This will generate a wordcloud using last 1000 tweets made during the ISRO SSLV-D2 Launch.
see the function signature below to get more details on function parameters.

## parameters

### function: generate_word_cloud():
a simple generator function with with only one required parameter (the dataframe) for quick easy word cloud generation.

The output image is (1000px, 500px) in a (15, 8) inch canvas.

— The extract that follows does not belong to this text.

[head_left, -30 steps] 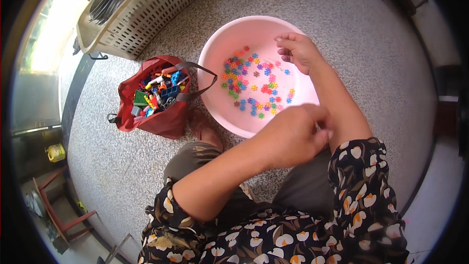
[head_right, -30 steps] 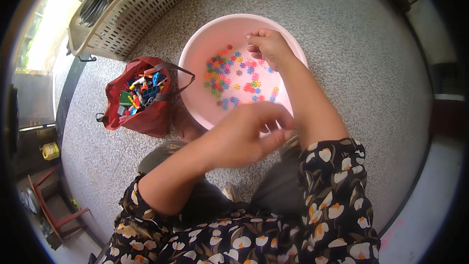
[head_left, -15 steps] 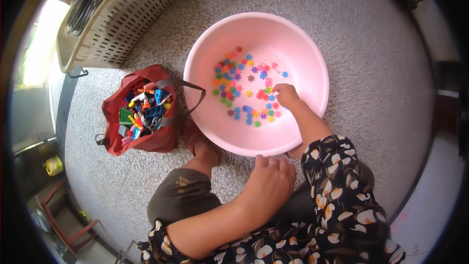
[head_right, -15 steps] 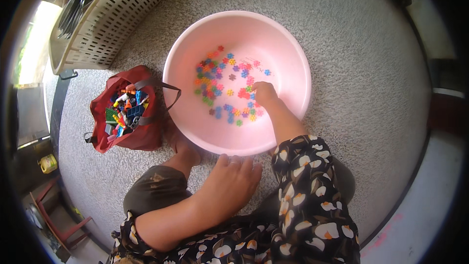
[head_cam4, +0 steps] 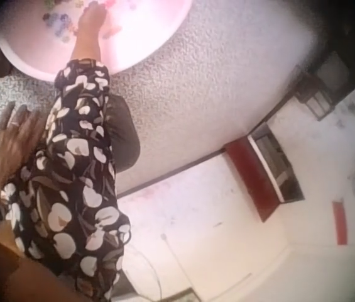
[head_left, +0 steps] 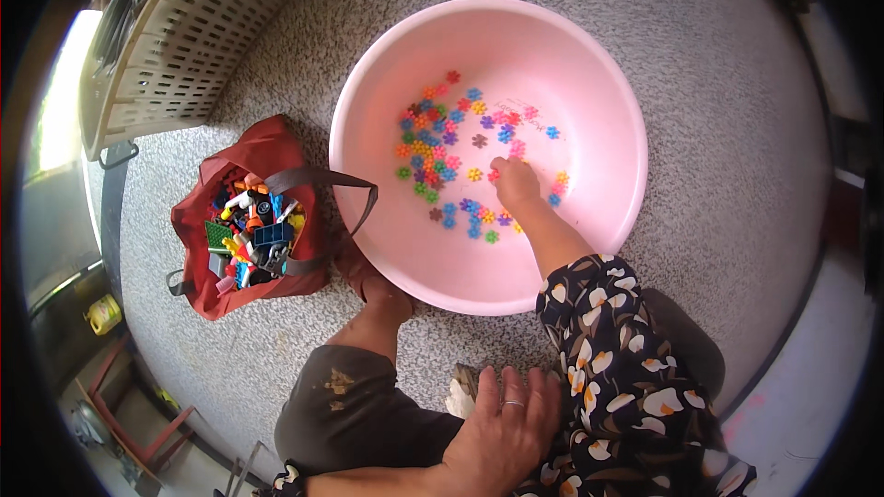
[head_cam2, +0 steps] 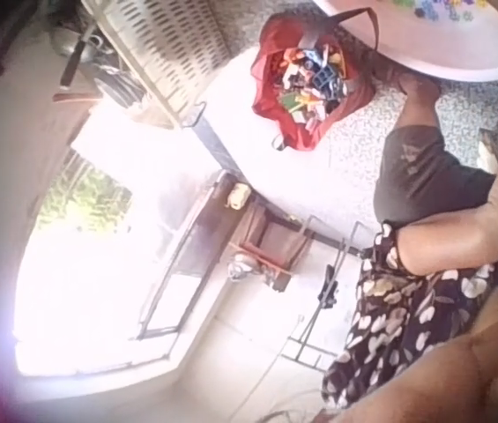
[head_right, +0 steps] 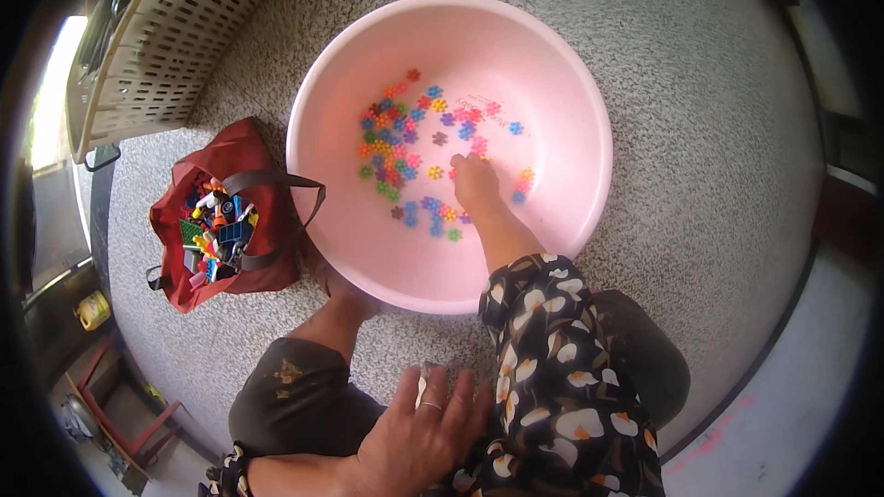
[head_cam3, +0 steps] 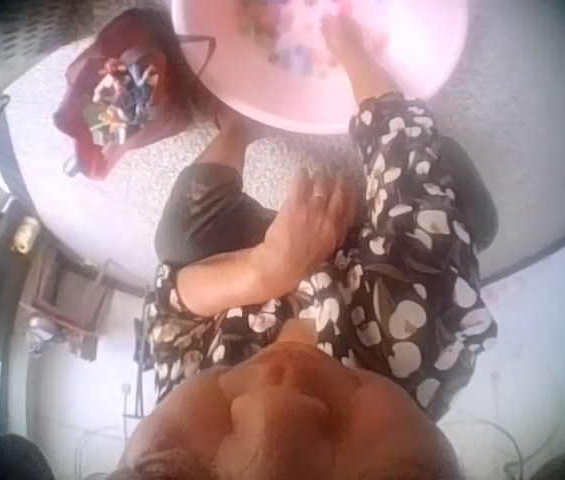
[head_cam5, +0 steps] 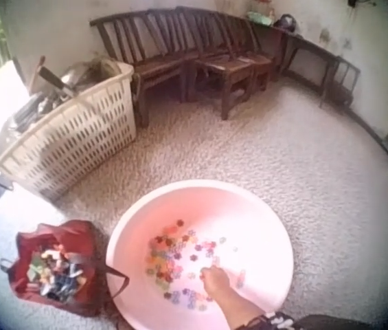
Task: Assemble a toy structure using interlocking colorful snowflake beads.
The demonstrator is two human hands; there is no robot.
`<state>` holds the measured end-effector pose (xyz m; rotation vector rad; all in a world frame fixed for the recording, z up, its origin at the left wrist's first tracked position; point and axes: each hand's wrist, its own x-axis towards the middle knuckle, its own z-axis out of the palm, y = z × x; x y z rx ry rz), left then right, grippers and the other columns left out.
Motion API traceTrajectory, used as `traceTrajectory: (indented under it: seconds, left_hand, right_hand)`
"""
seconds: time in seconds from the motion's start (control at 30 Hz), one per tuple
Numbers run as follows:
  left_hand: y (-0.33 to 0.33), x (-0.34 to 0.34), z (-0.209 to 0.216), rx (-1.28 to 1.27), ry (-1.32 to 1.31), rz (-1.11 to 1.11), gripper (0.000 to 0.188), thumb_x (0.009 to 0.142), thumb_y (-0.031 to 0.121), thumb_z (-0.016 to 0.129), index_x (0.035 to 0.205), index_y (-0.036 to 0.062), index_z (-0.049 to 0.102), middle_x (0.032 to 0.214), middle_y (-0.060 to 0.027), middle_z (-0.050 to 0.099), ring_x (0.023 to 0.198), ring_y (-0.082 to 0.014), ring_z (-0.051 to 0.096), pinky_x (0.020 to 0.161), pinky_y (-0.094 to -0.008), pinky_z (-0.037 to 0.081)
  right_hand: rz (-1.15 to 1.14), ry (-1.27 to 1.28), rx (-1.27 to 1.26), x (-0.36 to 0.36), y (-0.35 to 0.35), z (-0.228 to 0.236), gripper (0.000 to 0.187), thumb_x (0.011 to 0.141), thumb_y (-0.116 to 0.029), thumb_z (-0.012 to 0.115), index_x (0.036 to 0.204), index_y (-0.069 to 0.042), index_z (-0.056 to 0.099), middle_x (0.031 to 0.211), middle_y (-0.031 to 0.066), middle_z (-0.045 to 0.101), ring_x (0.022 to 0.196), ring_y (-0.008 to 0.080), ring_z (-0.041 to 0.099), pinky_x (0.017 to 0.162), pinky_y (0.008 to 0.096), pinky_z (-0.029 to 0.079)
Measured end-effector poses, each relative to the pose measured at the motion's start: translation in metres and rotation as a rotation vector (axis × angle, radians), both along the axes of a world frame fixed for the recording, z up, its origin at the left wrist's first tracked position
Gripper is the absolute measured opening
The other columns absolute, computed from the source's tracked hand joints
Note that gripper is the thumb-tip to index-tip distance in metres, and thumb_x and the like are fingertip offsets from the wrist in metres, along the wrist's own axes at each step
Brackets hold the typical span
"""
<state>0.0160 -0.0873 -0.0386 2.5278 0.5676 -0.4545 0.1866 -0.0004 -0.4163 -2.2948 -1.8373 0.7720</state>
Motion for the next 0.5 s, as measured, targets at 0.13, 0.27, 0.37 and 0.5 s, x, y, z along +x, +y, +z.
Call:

| Parameter | Data Type | Description | More Details |
|---------------------|------------------|----------------------------------------------------------|-------------------------------------------------------------------------------------------------------------------------|
| rawData | pandas dataframe | pandas dataframe from scraper function | |
| force_exclude_words | list of strings | words you wish to exclude from word cloud | after seeing an output, if you feel some words from the image that you wish to exclude, you can do so using this option |
| return | None | it generates and display the wordcloud, and saves as png | |

### generate_word_cloud_v2():
a move customizable and generic function with the following parameters

| Parameter | Required | Data Type | Description | More Details |
|---------------------|------------------|------------------|----------------------------------------------------------------|-------------------------------------------------------------------------------------------------------------------------|
| rawData | Yes | pandas dataframe | pandas dataframe from scraper function | |
| topic_title | Yes | string | a short string describing the topic of tweets in the dataframe | the output files will have the same name as the topic |
| force_exclude_words | No, default [] | list of strings | words you wish to exclude from word cloud | after seeing an output, if you feel some words from the image that you wish to exclude, you can do so using this option |
| width | No, default 1000 | int | number of pixels wide of the output image | |
| height | No, default 500 | int | number of pixels height of the output image | |
| dpi | No, default 100 | int | pixel density per inch | |
| return | NA | None | it generates and display the wordcloud, and saves as png | |

---